What are the main challenges associated with the future of work for the C-suite of today?
Accepting the risk to enable workers to work from any device at any location is one of the critical challenges for the C-suite of today. The bring-your-own-device idea has been discussed for years, but government agencies baulk at the thought because of the necessary security requirements needed for classifications outlined above. Many remote solutions do not allow confidential data to be transmitted over the internet, meaning that implementing solutions such as zero-trust networking in place will enable an organisation to offer its end users an option to avoid utilising technologies such as virtual private networks for connecting back to the central organisation. It enables the end user to connect to a system from anywhere in the world, while providing encryption that protects data in transit from being visible to threat actors.

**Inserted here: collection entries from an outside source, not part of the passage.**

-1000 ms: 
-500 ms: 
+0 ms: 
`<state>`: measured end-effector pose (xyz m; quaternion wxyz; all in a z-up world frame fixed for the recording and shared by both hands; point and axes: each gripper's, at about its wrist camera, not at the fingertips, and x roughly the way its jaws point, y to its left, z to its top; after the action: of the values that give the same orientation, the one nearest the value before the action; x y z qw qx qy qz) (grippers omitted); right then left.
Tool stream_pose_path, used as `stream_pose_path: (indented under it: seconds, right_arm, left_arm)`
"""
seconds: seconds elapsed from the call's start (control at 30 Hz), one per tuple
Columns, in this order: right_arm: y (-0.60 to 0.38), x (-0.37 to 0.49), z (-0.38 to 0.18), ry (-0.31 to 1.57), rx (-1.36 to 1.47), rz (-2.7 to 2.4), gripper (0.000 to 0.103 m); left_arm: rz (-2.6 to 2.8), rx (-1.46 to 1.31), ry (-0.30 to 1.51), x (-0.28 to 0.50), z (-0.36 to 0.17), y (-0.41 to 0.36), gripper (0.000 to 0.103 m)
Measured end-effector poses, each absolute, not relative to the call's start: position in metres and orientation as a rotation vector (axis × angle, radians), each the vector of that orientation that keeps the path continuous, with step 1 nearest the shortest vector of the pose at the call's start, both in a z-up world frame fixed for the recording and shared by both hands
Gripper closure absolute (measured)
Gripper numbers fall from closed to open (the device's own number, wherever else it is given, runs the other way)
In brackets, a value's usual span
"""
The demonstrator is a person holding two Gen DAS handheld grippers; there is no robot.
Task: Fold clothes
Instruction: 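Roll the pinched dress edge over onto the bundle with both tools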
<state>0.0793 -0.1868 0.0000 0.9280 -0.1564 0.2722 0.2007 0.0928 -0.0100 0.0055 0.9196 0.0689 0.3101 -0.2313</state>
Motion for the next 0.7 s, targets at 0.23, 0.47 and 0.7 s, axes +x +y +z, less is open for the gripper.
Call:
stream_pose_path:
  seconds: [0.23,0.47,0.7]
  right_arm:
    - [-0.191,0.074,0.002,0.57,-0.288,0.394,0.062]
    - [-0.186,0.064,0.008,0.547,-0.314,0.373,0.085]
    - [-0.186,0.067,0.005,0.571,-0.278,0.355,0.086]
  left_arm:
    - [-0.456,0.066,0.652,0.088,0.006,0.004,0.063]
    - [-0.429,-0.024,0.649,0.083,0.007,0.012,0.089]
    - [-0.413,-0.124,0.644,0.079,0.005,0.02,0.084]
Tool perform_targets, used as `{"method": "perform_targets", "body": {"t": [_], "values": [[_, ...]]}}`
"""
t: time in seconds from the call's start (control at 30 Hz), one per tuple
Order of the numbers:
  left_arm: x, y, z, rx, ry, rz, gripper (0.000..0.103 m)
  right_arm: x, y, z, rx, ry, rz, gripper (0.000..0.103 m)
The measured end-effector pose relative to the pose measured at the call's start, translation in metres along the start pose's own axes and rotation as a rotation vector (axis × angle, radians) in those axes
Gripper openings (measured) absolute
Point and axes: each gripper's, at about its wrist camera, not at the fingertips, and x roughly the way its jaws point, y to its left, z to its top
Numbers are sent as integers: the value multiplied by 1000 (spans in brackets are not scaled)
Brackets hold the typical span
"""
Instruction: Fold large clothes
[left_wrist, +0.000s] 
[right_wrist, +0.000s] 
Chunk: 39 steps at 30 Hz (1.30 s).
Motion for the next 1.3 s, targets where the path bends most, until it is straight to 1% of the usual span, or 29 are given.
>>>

However, the risk models in government will need to change to enable higher classification levels to adopt these technologies. It is a question of risk and whether individual organisations are willing to adopt it, update their technologies, and embrace new ways of working.
Finally, running virtual workloads and workstations in the cloud is an option. It means that the end user is working on a pane of glass, and the data can be protected, so it cannot leak out from the glass. However, there is always a risk associated with accessing – or having external access to – the internet, as this presents another attack vector for threat actors.